* EXERCISE REQUIREMENTS *
Repeat the listing word for word, but skip any pictures.

Top of EXERCISE DATA

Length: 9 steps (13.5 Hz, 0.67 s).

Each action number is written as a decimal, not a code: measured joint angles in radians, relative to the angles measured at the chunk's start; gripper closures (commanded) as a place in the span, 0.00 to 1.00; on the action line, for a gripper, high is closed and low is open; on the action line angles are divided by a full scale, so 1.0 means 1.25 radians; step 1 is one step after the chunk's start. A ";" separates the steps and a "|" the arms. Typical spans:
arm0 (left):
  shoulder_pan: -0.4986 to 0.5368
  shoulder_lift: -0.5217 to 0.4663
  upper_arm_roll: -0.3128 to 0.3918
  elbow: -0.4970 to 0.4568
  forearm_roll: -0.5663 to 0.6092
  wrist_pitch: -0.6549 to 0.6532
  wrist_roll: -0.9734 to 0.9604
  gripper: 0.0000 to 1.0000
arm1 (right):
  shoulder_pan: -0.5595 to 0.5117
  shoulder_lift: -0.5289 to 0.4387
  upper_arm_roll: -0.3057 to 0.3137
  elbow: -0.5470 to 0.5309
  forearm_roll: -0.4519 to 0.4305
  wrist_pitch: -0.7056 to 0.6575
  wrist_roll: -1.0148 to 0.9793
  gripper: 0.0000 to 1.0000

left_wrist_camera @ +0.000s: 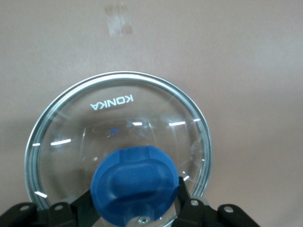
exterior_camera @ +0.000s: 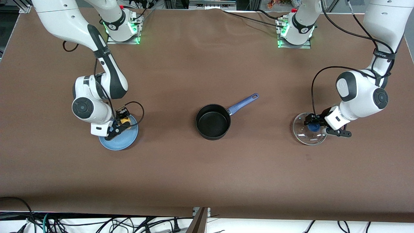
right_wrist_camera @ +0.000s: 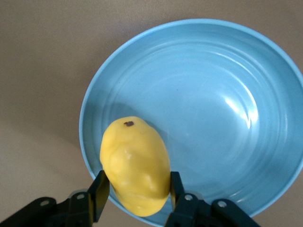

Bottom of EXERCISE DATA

* SOLUTION TO THIS PROBLEM *
Length: 9 steps (13.5 Hz, 0.67 s).

Each action number is written as a decimal, not a code: measured joint angles in radians, relative to the angles measured at the chunk's start; gripper closures (commanded) as a place in the span, 0.00 to 1.00; on the action line, for a gripper, high is closed and low is open; on the action line angles are divided by a full scale, so 1.0 means 1.25 radians; step 1 is one step after the chunk's start. A ";" separates the steps and a "|" the arms. Typical spans:
arm0 (left):
  shoulder_pan: -0.4986 to 0.5368
  shoulder_lift: -0.5217 to 0.4663
  upper_arm_roll: -0.3128 to 0.3918
  elbow: -0.4970 to 0.4568
  forearm_roll: -0.5663 to 0.6092
  wrist_pitch: -0.6549 to 0.6532
  wrist_roll: -0.9734 to 0.9604
  gripper: 0.0000 to 1.0000
arm1 (right):
  shoulder_pan: -0.5595 to 0.5117
  shoulder_lift: -0.5289 to 0.4387
  upper_arm_roll: -0.3057 to 0.3137
  elbow: -0.5470 to 0.5309
  forearm_roll: -0.4519 to 0.4305
  wrist_pitch: -0.7056 to 0.6575
  wrist_roll: -1.0148 to 0.9793
  gripper: 0.0000 to 1.0000

left_wrist_camera @ +0.000s: 
exterior_camera @ +0.000s: 
right_wrist_camera @ +0.000s: 

There is no more to the exercise.